__WHAT IS EXPECTED__. When you have gone through the records below, state only how many lines include the word "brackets".

════════════════

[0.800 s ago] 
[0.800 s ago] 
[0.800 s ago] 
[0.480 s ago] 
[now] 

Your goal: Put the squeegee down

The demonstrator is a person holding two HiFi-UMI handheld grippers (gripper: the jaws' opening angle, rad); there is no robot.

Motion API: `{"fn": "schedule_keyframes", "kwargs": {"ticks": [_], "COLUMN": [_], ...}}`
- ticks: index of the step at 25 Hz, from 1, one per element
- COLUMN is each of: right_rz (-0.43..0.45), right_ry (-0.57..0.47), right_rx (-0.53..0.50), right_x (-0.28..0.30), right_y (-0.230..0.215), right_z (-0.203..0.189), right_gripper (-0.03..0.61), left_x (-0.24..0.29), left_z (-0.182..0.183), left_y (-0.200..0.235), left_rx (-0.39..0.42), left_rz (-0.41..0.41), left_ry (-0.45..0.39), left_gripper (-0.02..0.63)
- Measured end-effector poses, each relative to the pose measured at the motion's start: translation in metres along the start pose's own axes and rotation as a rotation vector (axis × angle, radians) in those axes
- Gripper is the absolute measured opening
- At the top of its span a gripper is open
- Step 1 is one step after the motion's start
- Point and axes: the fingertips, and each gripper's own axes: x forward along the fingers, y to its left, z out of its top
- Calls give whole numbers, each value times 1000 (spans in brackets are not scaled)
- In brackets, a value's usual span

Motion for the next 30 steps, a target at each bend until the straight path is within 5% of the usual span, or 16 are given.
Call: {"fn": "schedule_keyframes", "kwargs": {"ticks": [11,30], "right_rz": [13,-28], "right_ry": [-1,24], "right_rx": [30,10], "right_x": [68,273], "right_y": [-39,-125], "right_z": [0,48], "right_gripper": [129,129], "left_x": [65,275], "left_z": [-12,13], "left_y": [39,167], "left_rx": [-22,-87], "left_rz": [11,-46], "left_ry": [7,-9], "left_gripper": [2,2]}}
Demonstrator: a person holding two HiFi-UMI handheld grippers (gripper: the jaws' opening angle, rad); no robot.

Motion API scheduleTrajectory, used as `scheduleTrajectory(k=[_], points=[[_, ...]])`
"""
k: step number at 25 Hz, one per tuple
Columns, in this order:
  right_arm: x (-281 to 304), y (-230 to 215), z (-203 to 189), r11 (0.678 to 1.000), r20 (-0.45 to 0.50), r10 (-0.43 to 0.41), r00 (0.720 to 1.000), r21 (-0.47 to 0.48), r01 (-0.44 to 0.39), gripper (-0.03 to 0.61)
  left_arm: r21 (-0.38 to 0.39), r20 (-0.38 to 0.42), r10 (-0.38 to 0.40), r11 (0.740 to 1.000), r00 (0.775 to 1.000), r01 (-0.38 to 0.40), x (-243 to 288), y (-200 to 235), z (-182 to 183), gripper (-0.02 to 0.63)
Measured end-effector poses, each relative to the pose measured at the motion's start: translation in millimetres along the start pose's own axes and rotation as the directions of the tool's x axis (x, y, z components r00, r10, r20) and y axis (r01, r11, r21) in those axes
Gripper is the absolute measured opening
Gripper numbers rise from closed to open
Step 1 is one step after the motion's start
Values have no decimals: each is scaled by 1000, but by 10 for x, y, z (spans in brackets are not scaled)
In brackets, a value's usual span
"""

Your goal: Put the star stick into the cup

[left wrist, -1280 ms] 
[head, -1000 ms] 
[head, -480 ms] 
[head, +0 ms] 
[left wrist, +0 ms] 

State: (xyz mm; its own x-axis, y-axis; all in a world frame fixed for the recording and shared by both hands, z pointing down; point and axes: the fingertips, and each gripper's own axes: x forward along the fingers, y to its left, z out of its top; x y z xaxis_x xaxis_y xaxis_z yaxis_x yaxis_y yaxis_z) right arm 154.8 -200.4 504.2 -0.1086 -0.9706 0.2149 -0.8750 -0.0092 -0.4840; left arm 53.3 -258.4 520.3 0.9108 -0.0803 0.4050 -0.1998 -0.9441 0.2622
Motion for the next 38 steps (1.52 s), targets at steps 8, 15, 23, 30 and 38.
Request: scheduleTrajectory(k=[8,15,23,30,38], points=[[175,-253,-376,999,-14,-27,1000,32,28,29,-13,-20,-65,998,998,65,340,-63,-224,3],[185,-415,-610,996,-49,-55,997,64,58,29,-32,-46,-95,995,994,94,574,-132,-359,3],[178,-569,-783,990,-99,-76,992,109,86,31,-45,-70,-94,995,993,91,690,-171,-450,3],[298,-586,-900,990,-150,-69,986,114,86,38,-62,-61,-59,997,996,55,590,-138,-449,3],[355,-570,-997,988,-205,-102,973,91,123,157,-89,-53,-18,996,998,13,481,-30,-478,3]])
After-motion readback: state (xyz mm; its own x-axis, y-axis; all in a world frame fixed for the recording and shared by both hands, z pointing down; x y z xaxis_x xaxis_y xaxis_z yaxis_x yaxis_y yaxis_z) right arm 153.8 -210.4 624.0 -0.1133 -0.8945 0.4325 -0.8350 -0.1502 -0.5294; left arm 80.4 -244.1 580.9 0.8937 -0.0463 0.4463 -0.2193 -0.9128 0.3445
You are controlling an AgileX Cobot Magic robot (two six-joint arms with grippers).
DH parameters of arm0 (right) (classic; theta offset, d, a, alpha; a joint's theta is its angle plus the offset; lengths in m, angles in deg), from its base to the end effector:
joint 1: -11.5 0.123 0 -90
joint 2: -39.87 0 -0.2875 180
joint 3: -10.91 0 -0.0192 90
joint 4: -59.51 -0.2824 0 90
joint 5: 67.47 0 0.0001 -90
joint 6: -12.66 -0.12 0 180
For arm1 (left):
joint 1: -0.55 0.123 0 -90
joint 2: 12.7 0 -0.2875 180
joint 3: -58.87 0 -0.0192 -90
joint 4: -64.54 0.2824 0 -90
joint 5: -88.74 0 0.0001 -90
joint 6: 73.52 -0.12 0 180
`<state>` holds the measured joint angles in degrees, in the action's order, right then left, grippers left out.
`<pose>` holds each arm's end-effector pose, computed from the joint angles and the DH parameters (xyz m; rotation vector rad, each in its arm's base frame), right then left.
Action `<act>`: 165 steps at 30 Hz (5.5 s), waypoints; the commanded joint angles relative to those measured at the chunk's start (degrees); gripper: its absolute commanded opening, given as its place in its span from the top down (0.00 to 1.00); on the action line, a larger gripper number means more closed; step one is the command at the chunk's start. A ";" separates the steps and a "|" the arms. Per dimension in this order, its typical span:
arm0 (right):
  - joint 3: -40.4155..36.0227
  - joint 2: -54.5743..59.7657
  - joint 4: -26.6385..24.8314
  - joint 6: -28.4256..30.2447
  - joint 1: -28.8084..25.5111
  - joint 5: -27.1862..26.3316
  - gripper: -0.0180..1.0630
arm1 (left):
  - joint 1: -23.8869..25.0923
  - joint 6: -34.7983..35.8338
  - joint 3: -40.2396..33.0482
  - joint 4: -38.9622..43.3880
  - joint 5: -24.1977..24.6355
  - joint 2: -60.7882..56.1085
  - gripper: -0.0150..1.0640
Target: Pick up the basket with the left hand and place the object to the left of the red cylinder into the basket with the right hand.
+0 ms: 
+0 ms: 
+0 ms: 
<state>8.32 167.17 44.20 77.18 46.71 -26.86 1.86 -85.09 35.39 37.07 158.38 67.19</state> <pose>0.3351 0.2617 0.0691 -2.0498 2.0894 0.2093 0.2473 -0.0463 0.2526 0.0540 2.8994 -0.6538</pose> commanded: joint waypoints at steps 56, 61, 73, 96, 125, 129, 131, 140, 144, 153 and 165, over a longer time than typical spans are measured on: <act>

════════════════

__RESPONSE__. 4